* ABOUT THIS TASK
Please restate the following records word for word.

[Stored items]
* * * *

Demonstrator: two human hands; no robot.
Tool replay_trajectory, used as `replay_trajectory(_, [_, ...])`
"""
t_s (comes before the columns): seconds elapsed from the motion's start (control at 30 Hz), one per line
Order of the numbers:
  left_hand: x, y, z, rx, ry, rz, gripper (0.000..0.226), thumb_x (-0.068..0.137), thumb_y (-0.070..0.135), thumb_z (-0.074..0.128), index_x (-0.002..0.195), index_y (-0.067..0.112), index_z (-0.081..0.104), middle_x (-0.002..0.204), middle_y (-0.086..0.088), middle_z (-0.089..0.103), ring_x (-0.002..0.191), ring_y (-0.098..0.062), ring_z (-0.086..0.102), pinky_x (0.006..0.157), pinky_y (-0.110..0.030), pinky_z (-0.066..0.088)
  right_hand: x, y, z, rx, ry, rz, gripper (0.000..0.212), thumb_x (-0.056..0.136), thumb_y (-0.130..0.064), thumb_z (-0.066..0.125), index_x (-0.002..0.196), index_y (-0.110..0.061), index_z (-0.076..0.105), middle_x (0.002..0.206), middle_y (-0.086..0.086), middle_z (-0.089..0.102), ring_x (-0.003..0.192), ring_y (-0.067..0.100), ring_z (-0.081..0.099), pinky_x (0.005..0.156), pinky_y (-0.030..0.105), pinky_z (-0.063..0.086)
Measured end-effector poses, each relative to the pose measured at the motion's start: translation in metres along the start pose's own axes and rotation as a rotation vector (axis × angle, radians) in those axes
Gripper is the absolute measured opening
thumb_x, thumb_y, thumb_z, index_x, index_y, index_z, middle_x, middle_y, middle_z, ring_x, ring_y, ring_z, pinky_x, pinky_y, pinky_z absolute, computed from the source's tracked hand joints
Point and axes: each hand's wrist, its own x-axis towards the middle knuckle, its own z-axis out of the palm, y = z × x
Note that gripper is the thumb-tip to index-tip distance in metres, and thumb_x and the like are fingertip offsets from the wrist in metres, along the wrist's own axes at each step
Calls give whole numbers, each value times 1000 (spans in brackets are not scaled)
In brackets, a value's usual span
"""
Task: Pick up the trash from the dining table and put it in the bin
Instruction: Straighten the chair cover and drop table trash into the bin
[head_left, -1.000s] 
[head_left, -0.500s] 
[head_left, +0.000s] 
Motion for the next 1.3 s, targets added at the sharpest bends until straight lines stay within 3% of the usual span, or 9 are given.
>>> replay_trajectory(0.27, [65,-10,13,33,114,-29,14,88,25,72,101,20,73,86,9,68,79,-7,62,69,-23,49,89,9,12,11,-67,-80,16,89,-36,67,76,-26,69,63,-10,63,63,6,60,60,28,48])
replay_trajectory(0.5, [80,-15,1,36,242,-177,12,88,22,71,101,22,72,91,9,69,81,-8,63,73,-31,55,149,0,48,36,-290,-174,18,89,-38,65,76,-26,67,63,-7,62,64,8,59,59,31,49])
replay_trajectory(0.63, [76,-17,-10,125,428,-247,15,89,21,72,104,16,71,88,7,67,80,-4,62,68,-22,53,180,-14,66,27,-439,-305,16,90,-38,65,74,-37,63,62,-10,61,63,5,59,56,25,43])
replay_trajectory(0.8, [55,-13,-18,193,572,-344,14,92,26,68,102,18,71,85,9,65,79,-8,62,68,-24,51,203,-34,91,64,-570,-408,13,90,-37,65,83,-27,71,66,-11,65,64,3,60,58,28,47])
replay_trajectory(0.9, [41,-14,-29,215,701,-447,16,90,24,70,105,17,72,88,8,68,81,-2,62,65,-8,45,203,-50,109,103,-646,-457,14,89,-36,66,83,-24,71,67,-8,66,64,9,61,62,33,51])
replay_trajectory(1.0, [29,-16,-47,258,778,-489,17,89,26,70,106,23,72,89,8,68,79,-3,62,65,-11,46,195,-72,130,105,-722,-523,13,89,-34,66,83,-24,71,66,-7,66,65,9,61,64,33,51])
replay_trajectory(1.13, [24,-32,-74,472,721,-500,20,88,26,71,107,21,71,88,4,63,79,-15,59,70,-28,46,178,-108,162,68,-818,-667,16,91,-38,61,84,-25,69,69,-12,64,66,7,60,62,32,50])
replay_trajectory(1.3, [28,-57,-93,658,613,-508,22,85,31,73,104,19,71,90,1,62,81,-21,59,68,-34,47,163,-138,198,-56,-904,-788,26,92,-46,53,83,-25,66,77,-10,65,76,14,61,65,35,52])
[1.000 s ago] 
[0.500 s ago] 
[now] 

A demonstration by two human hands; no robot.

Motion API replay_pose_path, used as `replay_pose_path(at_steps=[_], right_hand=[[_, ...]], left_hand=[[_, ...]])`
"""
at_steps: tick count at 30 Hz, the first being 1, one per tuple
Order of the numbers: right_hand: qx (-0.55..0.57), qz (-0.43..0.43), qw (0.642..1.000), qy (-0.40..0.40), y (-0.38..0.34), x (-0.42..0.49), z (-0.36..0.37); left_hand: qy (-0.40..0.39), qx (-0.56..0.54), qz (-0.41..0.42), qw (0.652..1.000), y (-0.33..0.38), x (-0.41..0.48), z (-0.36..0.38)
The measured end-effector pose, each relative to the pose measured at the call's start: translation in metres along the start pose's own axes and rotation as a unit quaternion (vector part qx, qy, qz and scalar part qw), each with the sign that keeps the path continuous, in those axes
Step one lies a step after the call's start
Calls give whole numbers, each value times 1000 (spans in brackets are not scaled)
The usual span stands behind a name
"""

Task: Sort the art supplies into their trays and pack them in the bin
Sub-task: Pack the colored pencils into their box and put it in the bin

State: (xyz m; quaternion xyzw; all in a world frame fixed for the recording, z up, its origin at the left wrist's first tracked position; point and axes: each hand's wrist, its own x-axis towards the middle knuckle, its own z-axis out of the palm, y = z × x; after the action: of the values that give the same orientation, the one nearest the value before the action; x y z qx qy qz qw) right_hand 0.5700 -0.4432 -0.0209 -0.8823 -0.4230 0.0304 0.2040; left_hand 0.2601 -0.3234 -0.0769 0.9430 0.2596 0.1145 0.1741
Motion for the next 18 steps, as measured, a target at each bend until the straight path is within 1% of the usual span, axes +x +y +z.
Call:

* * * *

* RESULT BELOW
Demonstrator: two human hands; no robot.
Tool replay_trajectory, used as `replay_trajectory(_, [_, ...])`
"""
t_s (comes before the columns): seconds elapsed from the motion's start (control at 30 Hz), one per line
Order of the numbers:
  left_hand: x, y, z, rx, ry, rz, gripper (0.000..0.226), thumb_x (-0.068..0.137), thumb_y (-0.070..0.135), thumb_z (-0.074..0.128), index_x (-0.002..0.195), index_y (-0.067..0.112), index_z (-0.081..0.104), middle_x (-0.002..0.204), middle_y (-0.086..0.088), middle_z (-0.089..0.103), ring_x (-0.002..0.191), ring_y (-0.098..0.062), ring_z (-0.086..0.102), pinky_x (0.006..0.157), pinky_y (-0.110..0.030), pinky_z (-0.066..0.088)
  right_hand: x, y, z, rx, ry, rz, gripper (0.000..0.212), thumb_x (-0.056..0.136), thumb_y (-0.130..0.064), thumb_z (-0.066..0.125), index_x (-0.002..0.196), index_y (-0.110..0.061), index_z (-0.076..0.105), middle_x (0.002..0.206), middle_y (-0.086..0.086), middle_z (-0.089..0.102), ring_x (-0.003..0.192), ring_y (-0.067..0.100), ring_z (-0.081..0.099), pinky_x (0.005..0.156), pinky_y (-0.030..0.105), pinky_z (-0.063..0.086)
Measured end-effector poses, each relative to the pose measured at the motion's start: translation in metres along the start pose's own axes and rotation as a rotation vector (axis × angle, radians) in those axes
Gripper is the absolute measured opening
thumb_x, thumb_y, thumb_z, index_x, index_y, index_z, middle_x, middle_y, middle_z, ring_x, ring_y, ring_z, pinky_x, pinky_y, pinky_z absolute, computed from the source's tracked hand joints
Point and axes: each hand's wrist, its own x-axis towards the middle knuckle, its own z-axis out of the palm, y = z × x
Note that gripper is the thumb-tip to index-tip distance in metres, and thumb_x and the like are fingertip offsets from the wrist in metres, along the wrist's own axes at each step
Calls give whole numbers, each value times 1000 (spans in brackets are not scaled)
In brackets, a value's usual span
"""
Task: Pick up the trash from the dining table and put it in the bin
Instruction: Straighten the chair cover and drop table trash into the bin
[head_left, -1.000s] 
[head_left, -0.500s] 
[head_left, +0.000s] 
Motion for the next 1.3 s, targets added at the sharpest bends until straight lines stay within 3% of the usual span, or 9 are given.
>>> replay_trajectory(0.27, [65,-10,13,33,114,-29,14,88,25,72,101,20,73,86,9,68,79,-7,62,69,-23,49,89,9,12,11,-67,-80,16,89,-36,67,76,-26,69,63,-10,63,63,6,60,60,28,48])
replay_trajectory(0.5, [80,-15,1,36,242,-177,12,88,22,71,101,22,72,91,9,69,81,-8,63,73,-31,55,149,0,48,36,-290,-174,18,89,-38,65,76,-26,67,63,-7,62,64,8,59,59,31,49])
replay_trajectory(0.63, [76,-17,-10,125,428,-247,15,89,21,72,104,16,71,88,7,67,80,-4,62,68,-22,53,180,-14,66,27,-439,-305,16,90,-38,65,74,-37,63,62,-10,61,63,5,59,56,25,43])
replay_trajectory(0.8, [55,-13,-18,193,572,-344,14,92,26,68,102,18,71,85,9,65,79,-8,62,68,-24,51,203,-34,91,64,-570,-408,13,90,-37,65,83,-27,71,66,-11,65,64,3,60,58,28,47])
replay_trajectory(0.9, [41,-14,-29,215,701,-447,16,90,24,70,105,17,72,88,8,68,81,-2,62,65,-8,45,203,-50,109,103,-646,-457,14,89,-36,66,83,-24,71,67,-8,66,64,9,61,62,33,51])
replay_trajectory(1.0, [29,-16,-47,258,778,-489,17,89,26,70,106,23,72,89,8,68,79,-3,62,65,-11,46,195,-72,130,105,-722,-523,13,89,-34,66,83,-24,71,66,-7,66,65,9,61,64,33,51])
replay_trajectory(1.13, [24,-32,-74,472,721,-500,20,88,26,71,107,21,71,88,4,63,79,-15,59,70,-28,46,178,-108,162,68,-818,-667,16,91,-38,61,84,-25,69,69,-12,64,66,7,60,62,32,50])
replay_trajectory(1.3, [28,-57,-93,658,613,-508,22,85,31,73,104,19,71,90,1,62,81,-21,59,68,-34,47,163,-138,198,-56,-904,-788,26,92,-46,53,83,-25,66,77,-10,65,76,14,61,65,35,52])
[1.000 s ago] 
[0.500 s ago] 
[now] 

A demonstration by two human hands; no robot.

Motion API replay_pose_path, used as `replay_pose_path(at_steps=[_], right_hand=[[_, ...]], left_hand=[[_, ...]])`
"""
at_steps: tick count at 30 Hz, the first being 1, one per tuple
Order of the numbers: right_hand: qx (-0.55..0.57), qz (-0.43..0.43), qw (0.642..1.000), qy (-0.40..0.40), y (-0.38..0.34), x (-0.42..0.49), z (-0.36..0.37); left_hand: qy (-0.40..0.39), qx (-0.56..0.54), qz (-0.41..0.42), qw (0.652..1.000), y (-0.33..0.38), x (-0.41..0.48), z (-0.36..0.38)
The measured end-effector pose, each relative to the pose measured at the call's start: translation in metres along the start pose's own axes and rotation as a unit quaternion (vector part qx, qy, qz and scalar part qw), each with the sign that keeps the path continuous, in those axes
Step one lies a step after the call's start
Calls give whole numbers, each value times 1000 (spans in brackets are not scaled)
The usual span stands behind a name
"""

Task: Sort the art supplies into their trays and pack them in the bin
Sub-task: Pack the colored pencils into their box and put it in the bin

State: (xyz m; quaternion xyzw; all in a world frame fixed for the recording, z up, its origin at the left wrist's first tracked position; point and axes: each hand's wrist, its own x-axis towards the middle knuckle, its own z-axis out of the palm, y = z × x; after the action: of the values that give the same orientation, the one nearest the value before the action; x y z qx qy qz qw) right_hand 0.5700 -0.4432 -0.0209 -0.8823 -0.4230 0.0304 0.2040; left_hand 0.2601 -0.3234 -0.0769 0.9430 0.2596 0.1145 0.1741
Motion for the next 18 steps, as measured, a target at each bend until the straight path is within 1% of the usual span, axes +x +y +z.
Call:

This output requires nothing more.